News Public Health Data & Training Center

Data Infrastructure Part I: The unseen fabric that connects information


“Water, water everywhere; but not a drop to drink.” The sailor in Samuel Taylor Coleridge’s “The Rime of the Ancient Mariner” says this as he gazes out upon the salty ocean from the bow of his ship. This might feel like an apt metaphor to many of our region’s decision-makers as they tried to track–in real time–testing and hospitalizations during the coronavirus pandemic. Every day over the past year, hundreds of people were tested, yet at the same time, hundreds who should have been were not; some also became sick and were admitted to the hospital. Each individual hospital and clinic could see what was going on within its walls, but no one had the full birds-eye view.

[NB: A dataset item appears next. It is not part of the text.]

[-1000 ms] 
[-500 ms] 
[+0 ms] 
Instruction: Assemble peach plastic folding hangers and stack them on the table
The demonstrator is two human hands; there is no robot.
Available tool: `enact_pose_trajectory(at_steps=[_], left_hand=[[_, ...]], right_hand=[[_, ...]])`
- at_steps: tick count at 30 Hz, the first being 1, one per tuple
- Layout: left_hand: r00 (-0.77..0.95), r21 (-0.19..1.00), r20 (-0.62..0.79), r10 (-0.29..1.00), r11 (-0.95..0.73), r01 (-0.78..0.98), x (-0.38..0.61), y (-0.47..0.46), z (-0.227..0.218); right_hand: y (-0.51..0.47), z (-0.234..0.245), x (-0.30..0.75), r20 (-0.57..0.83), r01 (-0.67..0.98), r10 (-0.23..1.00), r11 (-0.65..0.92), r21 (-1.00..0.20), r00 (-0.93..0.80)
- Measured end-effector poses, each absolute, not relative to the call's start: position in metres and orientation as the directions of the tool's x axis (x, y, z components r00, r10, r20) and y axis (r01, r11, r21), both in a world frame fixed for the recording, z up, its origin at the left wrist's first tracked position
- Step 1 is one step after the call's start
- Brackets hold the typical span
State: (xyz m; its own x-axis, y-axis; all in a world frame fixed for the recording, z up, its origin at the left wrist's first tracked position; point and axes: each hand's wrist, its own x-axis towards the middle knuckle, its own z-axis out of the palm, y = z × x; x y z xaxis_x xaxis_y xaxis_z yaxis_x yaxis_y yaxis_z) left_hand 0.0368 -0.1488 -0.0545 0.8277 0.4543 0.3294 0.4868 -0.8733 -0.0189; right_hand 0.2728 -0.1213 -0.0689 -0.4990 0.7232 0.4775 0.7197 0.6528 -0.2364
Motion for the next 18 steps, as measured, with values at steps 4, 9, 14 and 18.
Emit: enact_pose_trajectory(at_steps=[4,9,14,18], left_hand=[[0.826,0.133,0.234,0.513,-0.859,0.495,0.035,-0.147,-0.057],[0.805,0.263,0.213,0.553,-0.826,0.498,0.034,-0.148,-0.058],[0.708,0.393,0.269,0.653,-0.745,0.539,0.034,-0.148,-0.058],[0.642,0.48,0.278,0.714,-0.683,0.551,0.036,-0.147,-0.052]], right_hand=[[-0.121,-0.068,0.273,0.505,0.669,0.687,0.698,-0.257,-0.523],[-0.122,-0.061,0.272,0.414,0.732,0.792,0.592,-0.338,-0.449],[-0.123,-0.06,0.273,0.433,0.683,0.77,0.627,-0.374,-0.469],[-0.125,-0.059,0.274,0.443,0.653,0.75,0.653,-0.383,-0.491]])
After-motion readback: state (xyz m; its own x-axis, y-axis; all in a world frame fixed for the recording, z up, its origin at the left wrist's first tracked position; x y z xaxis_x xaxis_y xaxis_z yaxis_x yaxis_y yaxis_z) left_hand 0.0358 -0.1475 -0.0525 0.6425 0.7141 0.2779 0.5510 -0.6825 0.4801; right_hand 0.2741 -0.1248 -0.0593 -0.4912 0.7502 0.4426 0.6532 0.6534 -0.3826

The birds-eye view is so important not only for tracking individuals, but also for monitoring entire populations. Further, this all-encompassing view of information is required for equitable distribution of resources. For example, a birds-eye view enables us to see neighborhoods where the percentage of people being tested is lower than it should be, so that targeted interventions to increase capacity for testing can be planned, deployed and evaluated.

Many people continue to work tirelessly to wrangle such data across the region. One such person is Health & Community Data Scientist, Ben Cooper from the St. Louis Regional Data Alliance. Ben describes himself as “an intensely curious person, passionate about using data to answer questions and improve his community.”

Ben Cooper

We caught up with Ben after an extraordinary year of collaboration between the Institute for Public Health Data & Training Center, local and regional health entities and the St. Louis Regional Data Alliance.

How would you define “data infrastructure”?

I typically describe it as the critical, yet often unseen, fabric connecting multiple entities, which can transform data into something meaningful. I will use the example of local healthcare as many people assume (incorrectly) that public health data already flows smoothly between health departments, providers, and hospitals when in fact, it does not. The pandemic has highlighted this clearly, with devastating results.

What specific area or issue related to regional data infrastructure planning do you work on?

I typically focus on the public health and healthcare sectors as well as nonprofit.

Do you have an example of a past or current project that shows the importance of this work?  

I recently worked on a project with a local health department to manage Covid-19 data coming in daily from several large healthcare systems. The final workflow organized and harmonized the data, allowing for identification of individual patients across multiple data streams within seconds. This work was valuable in supporting contact tracing and testing efforts.

How can data infrastructure improve public health? 

Quality data infrastructure is essential for data to be actionable. In order for data to be actionable, it must be accurate, complete and timely. Data that are two years old or missing key pieces quickly lose their utility. Asking the community to wait two years to find out if an intervention worked or not, or if a new disease is spreading rapidly, is simply unacceptable.

What is one of the biggest challenges facing the development of shared data infrastructure for the region?

Lack of trust. All the servers, hard drives and infrastructure in the world can’t make up for a lack of trust between key partners who either possess or need data. Successful data sharing must come from a collective trust among data owners, researchers and the community itself.